EXERCISE PROMPT: Could you retype exactly the line containing "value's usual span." and every line after it in the data below, leaving out the pictures?

#### COLLECTED DATA

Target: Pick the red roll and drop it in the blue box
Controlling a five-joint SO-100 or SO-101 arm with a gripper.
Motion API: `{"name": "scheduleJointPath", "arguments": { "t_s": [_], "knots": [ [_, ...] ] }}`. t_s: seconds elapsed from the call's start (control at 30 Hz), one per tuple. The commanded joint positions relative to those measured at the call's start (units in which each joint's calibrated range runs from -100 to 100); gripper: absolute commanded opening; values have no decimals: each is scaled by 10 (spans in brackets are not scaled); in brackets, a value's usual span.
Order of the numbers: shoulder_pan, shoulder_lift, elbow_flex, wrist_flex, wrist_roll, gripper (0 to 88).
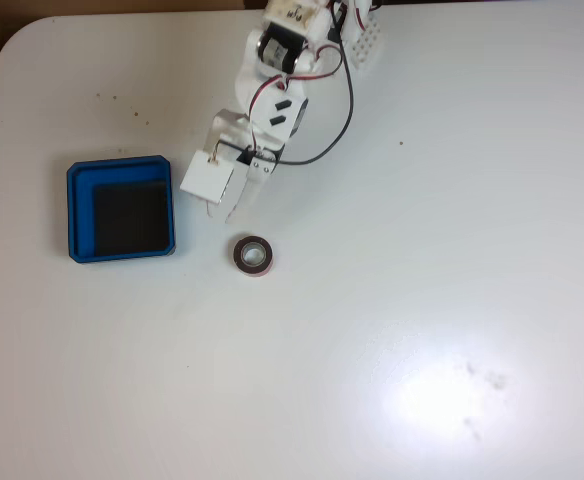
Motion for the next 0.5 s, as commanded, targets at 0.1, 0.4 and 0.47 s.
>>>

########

SOLUTION:
Motion API: `{"name": "scheduleJointPath", "arguments": { "t_s": [_], "knots": [ [_, ...] ] }}`. t_s: seconds elapsed from the call's start (control at 30 Hz), one per tuple. The commanded joint positions relative to those measured at the call's start (units in which each joint's calibrated range runs from -100 to 100); gripper: absolute commanded opening; values have no decimals: each is scaled by 10 (spans in brackets are not scaled); in brackets, a value's usual span.
Order of the numbers: shoulder_pan, shoulder_lift, elbow_flex, wrist_flex, wrist_roll, gripper (0 to 88).
Motion for the next 0.5 s, as commanded, targets at 0.1, 0.4 and 0.47 s.
>>>

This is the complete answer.